Arthur L. Tuttle

Biographical details
- Born: October 30, 1870 Salt Lake City, Utah, U.S.
- Died: January 23, 1957 (aged 86) Danville, Kentucky, U.S.

Playing career

Football
- 1888–1892: Washington University
- Position(s): Quarterback, halfback, fullback

Coaching career (HC unless noted)

Football
- 1889–1892: Washington University

Head coaching record
- Overall: 10–3–1

= Arthur L. Tuttle =

American football player and coach

Arthur Lemuel Tuttle (October 30, 1870 – January 23, 1957) was an American college football player and coach, and then mining engineer and executive. Tuttle was born in Salt Lake City, where his father, Daniel S. Tuttle, was missionary bishop of the territory of Montana, Utah, and Idaho. In addition to being the son of the eventual Presiding Bishop of the Episcopal Church, Tuttle was also great-grandson of Charles Tuttle, private in the 1st Connecticut Regiment (1775). Tuttle attended boarding school in the East at St. Paul's School in Concord, New Hampshire. In 1886, Daniel S. Tuttle was Bishop of the Diocese of Missouri. When he graduated from prep school, Arthur Tuttle enrolled at Washington University in St. Louis in 1888.

==Coaching career==
Tuttle helped to introduce football to Washington University. Prior to his arrival, Captain John Bohn had led a university team in 1887 against a team from the University Club in St. Louis. In 1888, Tuttle is noted for his work alongside Captain Bohn defeating Smith Academy. Beginning in 1889, Tuttle was captain and "skilled coach" of the team. He regularly corresponded with his brother, Herbert, who played at Columbia University, in order to stay up-to-date on plays and methods. Tuttle led the "Myrtle and Maroon" eleven to a 28–0 victory against the Missouri Tigers for the Western Intercollegiate Football Championship in 1890 on Thanksgiving at Sportsman's Park.

==Head coaching record==

| Year | Team | Overall | Conference | Standing | Bowl/playoffs |
Washington University (1889–1892)
| 1889 | Washington University | 1–0 |  |  |  |
| 1890 | Washington University | 2–0 |  |  |  |
| 1891 | Washington University | 4–1–1 |  |  |  |
| 1892 | Washington University | 3–2 |  |  |  |
| Washington University: |  | 10–3–1 |  |  |  |  |  |  |
| Total: |  | 10–3–1 |  |  |  |  |  |  |  |

==Engineering career==
After earning his mining degree from Washington University, he became a mining instructor at his alma mater for the 1893–94 school year.
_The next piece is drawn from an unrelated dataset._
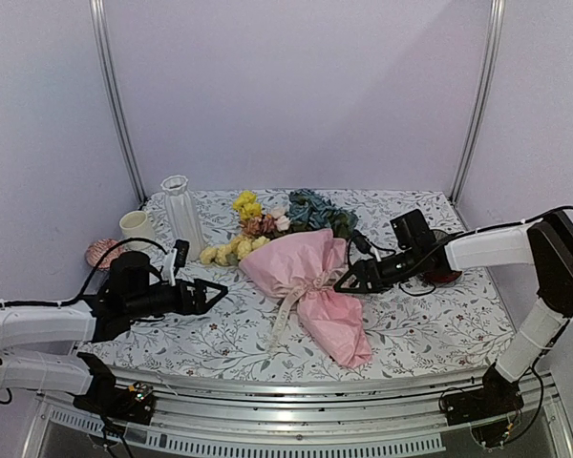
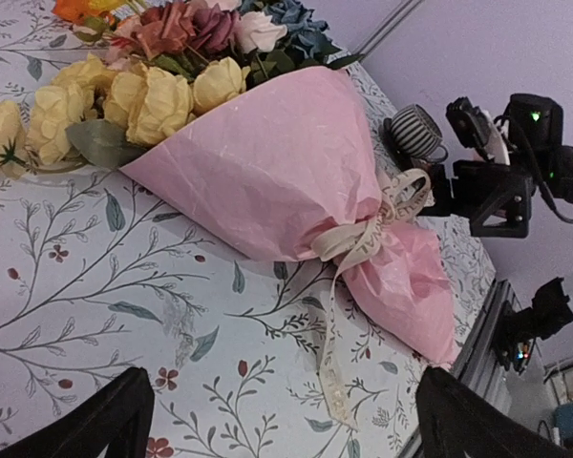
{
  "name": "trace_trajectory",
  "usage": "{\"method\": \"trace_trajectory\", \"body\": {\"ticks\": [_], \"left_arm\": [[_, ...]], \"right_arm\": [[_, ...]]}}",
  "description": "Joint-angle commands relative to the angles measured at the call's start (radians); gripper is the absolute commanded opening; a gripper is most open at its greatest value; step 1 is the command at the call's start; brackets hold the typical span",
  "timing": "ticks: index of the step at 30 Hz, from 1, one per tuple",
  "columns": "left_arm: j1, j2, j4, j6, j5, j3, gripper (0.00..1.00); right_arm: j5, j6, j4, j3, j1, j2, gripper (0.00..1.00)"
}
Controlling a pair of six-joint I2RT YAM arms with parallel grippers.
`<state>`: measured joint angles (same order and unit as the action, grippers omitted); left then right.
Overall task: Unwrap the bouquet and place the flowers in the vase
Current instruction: Adjust the tied bouquet at the center of the board.
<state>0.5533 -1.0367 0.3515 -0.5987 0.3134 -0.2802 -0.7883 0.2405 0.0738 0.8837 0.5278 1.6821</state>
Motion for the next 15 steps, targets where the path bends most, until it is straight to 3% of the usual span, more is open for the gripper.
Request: {"method": "trace_trajectory", "body": {"ticks": [1,7,9,11,15], "left_arm": [[0.121,-0.080,-0.020,0.112,-0.104,-0.098,0.98],[0.270,-0.251,-0.065,0.139,-0.226,-0.210,0.83],[0.322,-0.309,-0.061,0.141,-0.236,-0.237,0.67],[0.352,-0.374,-0.077,0.145,-0.235,-0.275,0.58],[0.403,-0.484,-0.157,0.139,-0.290,-0.362,0.61]], "right_arm": [[0.090,-0.046,0.045,0.011,-0.058,-0.044,0.99],[0.189,-0.015,0.002,-0.030,-0.109,-0.107,0.99],[0.253,-0.010,-0.006,-0.041,-0.109,-0.133,0.99],[0.336,0.010,-0.019,-0.059,-0.110,-0.169,0.98],[0.431,0.022,-0.077,-0.131,-0.109,-0.275,0.98]]}}
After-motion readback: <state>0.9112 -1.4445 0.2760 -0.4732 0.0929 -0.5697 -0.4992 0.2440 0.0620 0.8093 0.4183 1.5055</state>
Then, Tuttle accepted a mining engineering job in Mexico, rising to superintendent. He moved to Montana, then Missouri, and back to Mexico as the manager of several properties. Tuttle worked for the Guggenheim family as well as Adolph Lewisohn and family in Mexico and then consulted for the Lewisohns in New York City, after serving as the general manager for the Tennessee Copper Company in Copperhill, Tennessee. After several years in New York, Tuttle returned to Mexico as a mining executive for the Lewisohns and then he and his family moved to Danville, Kentucky, his wife's hometown, where he set up a practice, doing several projects in Central and South America. Tuttle became City Engineer in 1936 and again in 1941.